-- Task to complete --
Every line of the data below must be output exactly, with images left out.

···

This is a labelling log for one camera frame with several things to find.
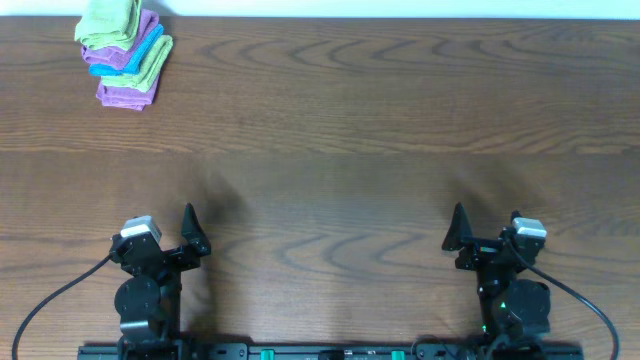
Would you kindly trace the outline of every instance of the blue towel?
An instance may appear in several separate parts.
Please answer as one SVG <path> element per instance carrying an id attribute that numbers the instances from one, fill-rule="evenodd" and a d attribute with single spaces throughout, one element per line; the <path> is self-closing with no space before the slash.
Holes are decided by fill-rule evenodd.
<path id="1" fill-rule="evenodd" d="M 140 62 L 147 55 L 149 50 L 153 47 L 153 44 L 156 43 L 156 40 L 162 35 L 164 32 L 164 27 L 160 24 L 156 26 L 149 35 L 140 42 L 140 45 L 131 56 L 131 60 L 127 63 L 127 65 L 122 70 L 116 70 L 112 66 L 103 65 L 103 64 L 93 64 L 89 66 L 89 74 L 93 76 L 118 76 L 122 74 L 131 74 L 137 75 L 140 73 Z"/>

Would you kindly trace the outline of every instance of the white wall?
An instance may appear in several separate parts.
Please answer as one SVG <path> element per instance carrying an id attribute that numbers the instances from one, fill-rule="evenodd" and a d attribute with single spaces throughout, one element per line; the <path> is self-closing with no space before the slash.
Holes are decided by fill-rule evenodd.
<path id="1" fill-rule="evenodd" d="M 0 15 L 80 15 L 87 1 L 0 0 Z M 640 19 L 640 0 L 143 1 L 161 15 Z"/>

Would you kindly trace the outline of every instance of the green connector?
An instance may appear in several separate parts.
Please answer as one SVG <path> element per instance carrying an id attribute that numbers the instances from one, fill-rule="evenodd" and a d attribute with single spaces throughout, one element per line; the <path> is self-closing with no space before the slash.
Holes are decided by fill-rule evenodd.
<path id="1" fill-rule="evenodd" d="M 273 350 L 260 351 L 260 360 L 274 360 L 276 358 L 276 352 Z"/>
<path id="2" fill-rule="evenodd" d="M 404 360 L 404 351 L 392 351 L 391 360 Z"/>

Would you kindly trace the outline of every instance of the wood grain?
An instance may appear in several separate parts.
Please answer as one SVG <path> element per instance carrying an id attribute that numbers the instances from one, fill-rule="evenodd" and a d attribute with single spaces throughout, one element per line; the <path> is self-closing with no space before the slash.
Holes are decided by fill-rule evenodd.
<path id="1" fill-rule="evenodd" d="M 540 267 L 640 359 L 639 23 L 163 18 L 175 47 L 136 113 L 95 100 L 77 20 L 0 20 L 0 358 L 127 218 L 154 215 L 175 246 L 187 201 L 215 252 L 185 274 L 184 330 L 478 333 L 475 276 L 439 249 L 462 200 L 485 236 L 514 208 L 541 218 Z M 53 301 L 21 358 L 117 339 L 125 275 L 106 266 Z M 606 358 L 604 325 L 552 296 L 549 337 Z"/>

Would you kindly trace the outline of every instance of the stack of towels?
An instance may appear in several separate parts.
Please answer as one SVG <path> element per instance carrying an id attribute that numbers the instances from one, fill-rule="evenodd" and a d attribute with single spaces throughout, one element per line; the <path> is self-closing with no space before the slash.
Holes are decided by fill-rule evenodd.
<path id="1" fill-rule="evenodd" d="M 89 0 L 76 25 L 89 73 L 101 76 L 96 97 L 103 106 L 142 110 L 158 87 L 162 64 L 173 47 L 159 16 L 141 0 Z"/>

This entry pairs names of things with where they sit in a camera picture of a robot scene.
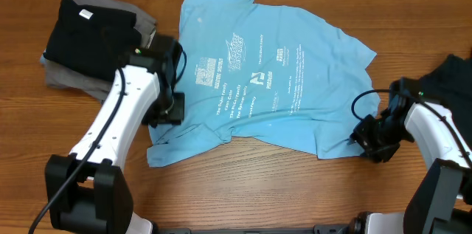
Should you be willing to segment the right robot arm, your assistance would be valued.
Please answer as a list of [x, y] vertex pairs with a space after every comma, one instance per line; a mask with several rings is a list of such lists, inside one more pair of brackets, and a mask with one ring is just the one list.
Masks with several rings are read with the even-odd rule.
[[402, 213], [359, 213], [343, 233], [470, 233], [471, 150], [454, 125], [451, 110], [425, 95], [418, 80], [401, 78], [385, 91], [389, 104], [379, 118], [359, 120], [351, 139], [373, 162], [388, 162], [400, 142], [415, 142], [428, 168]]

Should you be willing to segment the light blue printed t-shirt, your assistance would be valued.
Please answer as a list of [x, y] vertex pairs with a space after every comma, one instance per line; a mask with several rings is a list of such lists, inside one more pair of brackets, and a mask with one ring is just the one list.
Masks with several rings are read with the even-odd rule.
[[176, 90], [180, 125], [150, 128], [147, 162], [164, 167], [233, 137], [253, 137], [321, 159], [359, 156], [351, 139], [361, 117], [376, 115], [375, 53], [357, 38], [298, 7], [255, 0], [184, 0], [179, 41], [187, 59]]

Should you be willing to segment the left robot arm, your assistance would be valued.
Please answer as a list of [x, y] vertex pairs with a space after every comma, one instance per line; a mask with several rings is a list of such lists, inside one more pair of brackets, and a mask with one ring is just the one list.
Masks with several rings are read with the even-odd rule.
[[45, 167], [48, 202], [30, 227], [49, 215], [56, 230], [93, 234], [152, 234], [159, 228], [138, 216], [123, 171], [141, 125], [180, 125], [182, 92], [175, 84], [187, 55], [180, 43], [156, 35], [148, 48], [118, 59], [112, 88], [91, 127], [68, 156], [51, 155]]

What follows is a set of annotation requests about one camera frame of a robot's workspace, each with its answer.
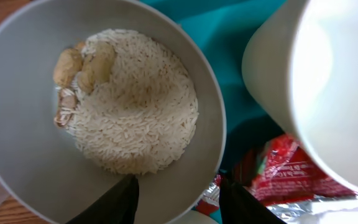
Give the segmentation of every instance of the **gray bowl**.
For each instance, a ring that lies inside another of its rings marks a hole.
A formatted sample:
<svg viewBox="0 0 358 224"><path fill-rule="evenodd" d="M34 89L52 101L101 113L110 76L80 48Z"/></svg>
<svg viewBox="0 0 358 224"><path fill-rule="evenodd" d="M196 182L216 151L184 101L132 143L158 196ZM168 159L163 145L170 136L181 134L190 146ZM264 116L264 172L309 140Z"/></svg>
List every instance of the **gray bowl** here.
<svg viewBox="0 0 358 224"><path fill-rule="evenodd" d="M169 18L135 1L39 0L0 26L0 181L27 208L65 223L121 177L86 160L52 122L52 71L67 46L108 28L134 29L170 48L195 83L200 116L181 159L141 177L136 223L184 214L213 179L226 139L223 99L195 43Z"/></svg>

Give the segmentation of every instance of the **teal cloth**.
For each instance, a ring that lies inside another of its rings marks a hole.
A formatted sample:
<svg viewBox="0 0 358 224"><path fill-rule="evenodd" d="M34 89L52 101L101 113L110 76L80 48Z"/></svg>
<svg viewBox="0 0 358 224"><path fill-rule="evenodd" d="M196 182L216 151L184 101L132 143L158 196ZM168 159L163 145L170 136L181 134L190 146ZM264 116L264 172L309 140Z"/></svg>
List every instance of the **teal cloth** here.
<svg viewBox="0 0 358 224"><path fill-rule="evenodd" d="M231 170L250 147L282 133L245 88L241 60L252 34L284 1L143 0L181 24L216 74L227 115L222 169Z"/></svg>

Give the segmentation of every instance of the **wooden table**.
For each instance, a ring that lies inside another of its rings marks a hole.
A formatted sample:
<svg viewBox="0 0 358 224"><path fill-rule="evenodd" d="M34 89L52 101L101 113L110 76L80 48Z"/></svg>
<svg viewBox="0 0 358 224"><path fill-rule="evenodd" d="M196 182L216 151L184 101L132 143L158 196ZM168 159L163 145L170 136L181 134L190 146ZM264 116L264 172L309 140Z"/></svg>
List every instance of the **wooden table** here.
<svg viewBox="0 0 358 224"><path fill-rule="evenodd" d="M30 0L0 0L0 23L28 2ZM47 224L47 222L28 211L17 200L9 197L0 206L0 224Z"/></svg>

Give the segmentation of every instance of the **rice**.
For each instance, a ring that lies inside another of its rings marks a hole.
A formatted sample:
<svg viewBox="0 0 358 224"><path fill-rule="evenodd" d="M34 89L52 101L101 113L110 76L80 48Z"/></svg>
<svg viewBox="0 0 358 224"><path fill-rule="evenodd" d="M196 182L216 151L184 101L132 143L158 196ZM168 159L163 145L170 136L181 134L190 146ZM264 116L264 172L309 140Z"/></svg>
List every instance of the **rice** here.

···

-- Result of this task --
This is a labelling log for one camera frame with several things to find.
Would you kindly trace the outline of every instance of the blue towel?
An instance may appear in several separate parts.
Please answer as one SVG <path> element per instance carrying an id attribute that numbers the instances from one, fill-rule="evenodd" and a d attribute with single spaces throughout, one element per line; the <path> is self-closing with no space before the slash.
Holes are decided by fill-rule evenodd.
<path id="1" fill-rule="evenodd" d="M 140 62 L 147 55 L 149 50 L 153 47 L 153 44 L 156 43 L 156 40 L 162 35 L 164 32 L 164 27 L 160 24 L 156 26 L 149 35 L 140 42 L 140 45 L 131 56 L 131 60 L 127 63 L 127 65 L 122 70 L 116 70 L 112 66 L 103 65 L 103 64 L 93 64 L 89 66 L 89 74 L 93 76 L 118 76 L 122 74 L 131 74 L 137 75 L 140 73 Z"/>

Would you kindly trace the outline of every instance of the white wall?
An instance may appear in several separate parts.
Please answer as one SVG <path> element per instance carrying an id attribute that numbers the instances from one, fill-rule="evenodd" and a d attribute with single spaces throughout, one element per line; the <path> is self-closing with no space before the slash.
Holes are decided by fill-rule evenodd.
<path id="1" fill-rule="evenodd" d="M 0 15 L 80 15 L 87 1 L 0 0 Z M 640 19 L 640 0 L 143 1 L 161 15 Z"/>

Would you kindly trace the outline of every instance of the green connector?
An instance may appear in several separate parts.
Please answer as one SVG <path> element per instance carrying an id attribute that numbers the instances from one, fill-rule="evenodd" and a d attribute with single spaces throughout, one element per line; the <path> is self-closing with no space before the slash.
Holes are decided by fill-rule evenodd.
<path id="1" fill-rule="evenodd" d="M 273 350 L 260 351 L 260 360 L 274 360 L 276 358 L 276 352 Z"/>
<path id="2" fill-rule="evenodd" d="M 404 360 L 404 351 L 392 351 L 391 360 Z"/>

Would you kindly trace the outline of every instance of the wood grain?
An instance may appear in several separate parts.
Please answer as one SVG <path> element per instance carrying an id attribute that numbers the instances from one, fill-rule="evenodd" and a d attribute with single spaces throughout, one element per line; the <path> is self-closing with no space before the slash.
Holes are decided by fill-rule evenodd.
<path id="1" fill-rule="evenodd" d="M 540 267 L 640 359 L 639 23 L 163 18 L 175 47 L 136 113 L 95 100 L 77 20 L 0 20 L 0 358 L 127 218 L 154 215 L 175 246 L 187 201 L 215 252 L 185 274 L 184 330 L 478 333 L 475 276 L 439 249 L 462 200 L 485 236 L 514 208 L 541 218 Z M 53 301 L 21 358 L 117 339 L 125 275 L 106 266 Z M 606 358 L 604 325 L 552 296 L 549 337 Z"/>

Would you kindly trace the outline of every instance of the stack of towels?
An instance may appear in several separate parts.
Please answer as one SVG <path> element per instance carrying an id attribute that numbers the instances from one, fill-rule="evenodd" and a d attribute with single spaces throughout, one element per line; the <path> is self-closing with no space before the slash.
Holes are decided by fill-rule evenodd.
<path id="1" fill-rule="evenodd" d="M 89 0 L 76 25 L 89 73 L 101 76 L 96 97 L 103 106 L 142 110 L 158 87 L 162 64 L 173 47 L 159 16 L 141 0 Z"/>

This entry pairs names of things with where they sit in a camera picture of a robot scene.
Should you be willing to segment the right robot arm, your assistance would be valued.
Please answer as a list of [x, y] vertex pairs with a space after every comma, one instance per line; a mask with several rings is a list of such lists, inside one more pair of brackets, and a mask with one ring is just the one list.
Masks with several rings are read with the even-odd rule.
[[402, 213], [359, 213], [343, 233], [470, 233], [471, 150], [454, 125], [451, 110], [425, 95], [418, 80], [401, 78], [385, 91], [389, 104], [379, 118], [359, 120], [351, 139], [373, 162], [388, 162], [400, 142], [415, 142], [428, 168]]

Should you be willing to segment the light blue printed t-shirt, your assistance would be valued.
Please answer as a list of [x, y] vertex pairs with a space after every comma, one instance per line; a mask with several rings is a list of such lists, inside one more pair of brackets, and a mask with one ring is just the one list.
Masks with several rings are read with the even-odd rule.
[[176, 90], [180, 125], [150, 128], [147, 162], [164, 167], [233, 137], [253, 137], [321, 159], [359, 156], [351, 139], [361, 117], [376, 115], [375, 53], [357, 38], [298, 7], [255, 0], [184, 0], [179, 41], [187, 59]]

Should you be willing to segment the left robot arm, your assistance would be valued.
Please answer as a list of [x, y] vertex pairs with a space after every comma, one instance per line; a mask with several rings is a list of such lists, inside one more pair of brackets, and a mask with one ring is just the one list.
Masks with several rings are read with the even-odd rule.
[[45, 167], [48, 202], [30, 227], [49, 215], [56, 230], [93, 234], [152, 234], [159, 228], [138, 216], [123, 171], [141, 125], [180, 125], [182, 92], [175, 84], [187, 55], [180, 43], [156, 35], [148, 48], [118, 59], [112, 88], [91, 127], [68, 156], [51, 155]]

What follows is a set of annotation requests about one camera frame of a robot's workspace, each with its answer.
Give the segmentation of every instance of the **gray bowl**.
For each instance, a ring that lies inside another of its rings marks a hole.
A formatted sample:
<svg viewBox="0 0 358 224"><path fill-rule="evenodd" d="M34 89L52 101L101 113L110 76L80 48Z"/></svg>
<svg viewBox="0 0 358 224"><path fill-rule="evenodd" d="M196 182L216 151L184 101L132 143L158 196ZM168 159L163 145L170 136L181 134L190 146ZM264 116L264 172L309 140Z"/></svg>
List every instance of the **gray bowl** here.
<svg viewBox="0 0 358 224"><path fill-rule="evenodd" d="M169 18L135 1L39 0L0 26L0 181L27 208L65 223L121 177L86 160L52 122L52 71L67 46L108 28L134 29L170 48L195 83L200 116L181 159L141 177L136 223L184 214L213 179L226 139L223 99L195 43Z"/></svg>

Give the segmentation of every instance of the **teal cloth**.
For each instance, a ring that lies inside another of its rings marks a hole.
A formatted sample:
<svg viewBox="0 0 358 224"><path fill-rule="evenodd" d="M34 89L52 101L101 113L110 76L80 48Z"/></svg>
<svg viewBox="0 0 358 224"><path fill-rule="evenodd" d="M196 182L216 151L184 101L132 143L158 196ZM168 159L163 145L170 136L181 134L190 146ZM264 116L264 172L309 140Z"/></svg>
List every instance of the **teal cloth** here.
<svg viewBox="0 0 358 224"><path fill-rule="evenodd" d="M231 170L250 147L282 133L245 88L241 60L252 34L284 1L143 0L181 24L216 74L227 115L222 169Z"/></svg>

Give the segmentation of every instance of the **wooden table**.
For each instance, a ring that lies inside another of its rings marks a hole.
A formatted sample:
<svg viewBox="0 0 358 224"><path fill-rule="evenodd" d="M34 89L52 101L101 113L110 76L80 48Z"/></svg>
<svg viewBox="0 0 358 224"><path fill-rule="evenodd" d="M196 182L216 151L184 101L132 143L158 196ZM168 159L163 145L170 136L181 134L190 146ZM264 116L264 172L309 140Z"/></svg>
List every instance of the **wooden table** here.
<svg viewBox="0 0 358 224"><path fill-rule="evenodd" d="M30 0L0 0L0 23L28 2ZM47 224L47 222L28 211L17 200L9 197L0 206L0 224Z"/></svg>

Give the segmentation of every instance of the **rice**.
For each instance, a ring that lies inside another of its rings marks a hole.
A formatted sample:
<svg viewBox="0 0 358 224"><path fill-rule="evenodd" d="M34 89L52 101L101 113L110 76L80 48Z"/></svg>
<svg viewBox="0 0 358 224"><path fill-rule="evenodd" d="M196 182L216 151L184 101L132 143L158 196ZM168 159L163 145L170 136L181 134L190 146ZM264 116L264 172L309 140Z"/></svg>
List every instance of the **rice** here.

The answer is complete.